Root was selected for the return Ashes in Australia. He was moved back to number six for the first Test with Michael Carberry given the opening batsman role alongside Alastair Cook. Root only managed two runs from seven balls in the first innings before being caught off a Mitchell Johnson delivery. In the second innings Root made 26 not out off 86 balls before running out of partners as England collapsed to defeat. The second Test saw Root move up to number three, filling the spot vacated by Jonathan Trott, who had returned home due to a stress related illness. He scored only 15 runs, which was the third highest number of runs scored by an England batsman in the first innings, in a collapse by England.

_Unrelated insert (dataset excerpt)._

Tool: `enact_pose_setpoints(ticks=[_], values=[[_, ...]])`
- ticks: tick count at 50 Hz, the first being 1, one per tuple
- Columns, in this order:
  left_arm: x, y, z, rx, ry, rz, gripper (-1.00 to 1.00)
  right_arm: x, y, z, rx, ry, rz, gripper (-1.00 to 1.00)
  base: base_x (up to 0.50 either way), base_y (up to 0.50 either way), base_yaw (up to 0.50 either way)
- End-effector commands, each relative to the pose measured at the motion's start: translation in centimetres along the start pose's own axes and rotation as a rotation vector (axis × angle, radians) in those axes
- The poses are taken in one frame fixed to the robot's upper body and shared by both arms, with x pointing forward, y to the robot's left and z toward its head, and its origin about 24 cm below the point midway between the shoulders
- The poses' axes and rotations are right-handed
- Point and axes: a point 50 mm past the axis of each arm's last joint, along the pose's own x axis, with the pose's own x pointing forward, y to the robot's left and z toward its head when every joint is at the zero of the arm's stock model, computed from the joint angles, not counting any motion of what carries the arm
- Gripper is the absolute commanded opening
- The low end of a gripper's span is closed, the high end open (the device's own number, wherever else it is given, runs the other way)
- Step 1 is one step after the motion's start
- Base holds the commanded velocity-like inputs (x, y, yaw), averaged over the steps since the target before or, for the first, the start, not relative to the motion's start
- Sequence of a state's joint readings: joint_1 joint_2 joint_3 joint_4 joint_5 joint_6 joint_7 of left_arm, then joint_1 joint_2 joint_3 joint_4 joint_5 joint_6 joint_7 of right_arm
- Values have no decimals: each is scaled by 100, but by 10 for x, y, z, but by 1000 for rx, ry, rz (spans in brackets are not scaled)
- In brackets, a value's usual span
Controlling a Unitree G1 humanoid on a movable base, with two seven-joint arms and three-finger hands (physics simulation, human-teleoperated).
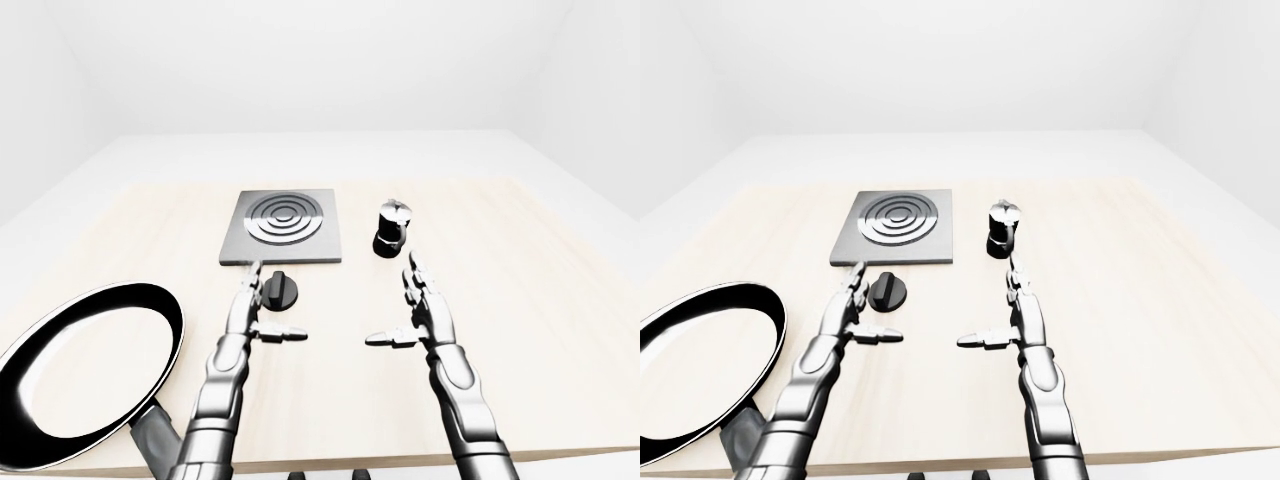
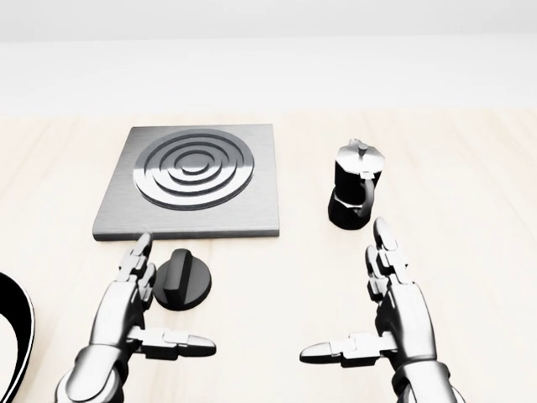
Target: Turn on the stove.
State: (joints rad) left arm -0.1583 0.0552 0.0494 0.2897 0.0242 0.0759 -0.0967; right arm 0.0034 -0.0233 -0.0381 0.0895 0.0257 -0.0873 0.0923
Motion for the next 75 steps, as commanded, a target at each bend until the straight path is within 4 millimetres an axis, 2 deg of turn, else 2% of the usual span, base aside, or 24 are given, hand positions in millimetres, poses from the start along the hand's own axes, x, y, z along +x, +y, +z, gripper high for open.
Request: enact_pose_setpoints(ticks=[1, 22, 23, 24, 27, 46, 48, 51, 54, 64, 65, 67, 75], values=[[0, -2, -2, 14, 12, -5, 100, 0, 0, -1, 1, 4, 0, 100, 0, 0, 0], [-7, -8, -3, 35, 6, -35, 100, 0, 0, 0, 0, -2, 1, 100, 0, 0, 0], [-8, -9, -2, 37, 1, -38, 100, -1, 0, -13, 6, 57, 1, 100, 0, 0, 0], [-8, -9, -1, 37, -2, -45, 100, 0, 0, -3, 2, 14, 1, 100, 0, 0, 0], [-9, -10, 1, 41, -14, -48, 100, -1, 1, 1, 0, -1, 2, 100, 0, 0, 0], [-15, -20, 4, 71, -32, -121, 100, -1, 1, -2, -3, 7, 9, 100, 0, 0, 0], [-17, -23, 4, 79, -33, -148, 100, -2, 2, -24, 5, 107, 11, 100, 0, 0, 0], [-18, -27, 3, 93, -30, -183, 100, -2, 2, -28, 5, 121, 14, 100, 0, 0, 0], [-19, -31, -1, 106, -16, -212, 100, -1, 2, -5, -6, 23, 18, 100, 0, 0, 0], [-26, -41, -2, 146, -13, -307, 100, -3, 4, -5, -13, 22, 25, 100, 0, 0, 0], [-29, -43, -2, 157, -14, -322, 100, -3, 4, -18, -8, 79, 25, 100, 0, 0, 0], [-29, -44, -4, 159, -9, -331, 100, -2, 4, -8, -14, 33, 27, 100, 0, 0, 0], [-29, -41, 2, 146, -34, -314, 100, -3, 4, -6, -16, 27, 25, 100, 0, 0, 0]])
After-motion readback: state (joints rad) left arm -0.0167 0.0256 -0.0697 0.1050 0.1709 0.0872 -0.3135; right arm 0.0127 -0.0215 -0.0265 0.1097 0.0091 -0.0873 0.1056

However, Root’s second innings showed some fight as he top scored with 87 and was unfortunate not to make a century. England went on to lose and trailed 2–0. Root was out controversially for just four in the first innings of the third Test and made 19 in the second as England lost the match and as a result relinquished the Ashes. When England lost the fourth Test, Root was dropped for the final Test, with Yorkshire teammate Gary Ballance making his Test debut. England went on to lose the series 5-0 and Root finished the series with 192 runs.

Root batted at three in the first ODI, however, he only made three runs before getting out LBW. He managed to take the wicket of David Warner as Australia cruised to a six-wicket victory. England kept faith despite Root’s waning form and he played in the second ODI, but only made two runs before Mitchell Johnson trapped him in front. Root did contribute with the ball by taking the wickets of Shaun Marsh and Michael Clarke. Root was dropped for third and fourth ODIs due to his poor run of scoring, but returned for the final match, adding 55 from 86 balls. Root finished the series part of a team that lost 4–1, making 60 runs.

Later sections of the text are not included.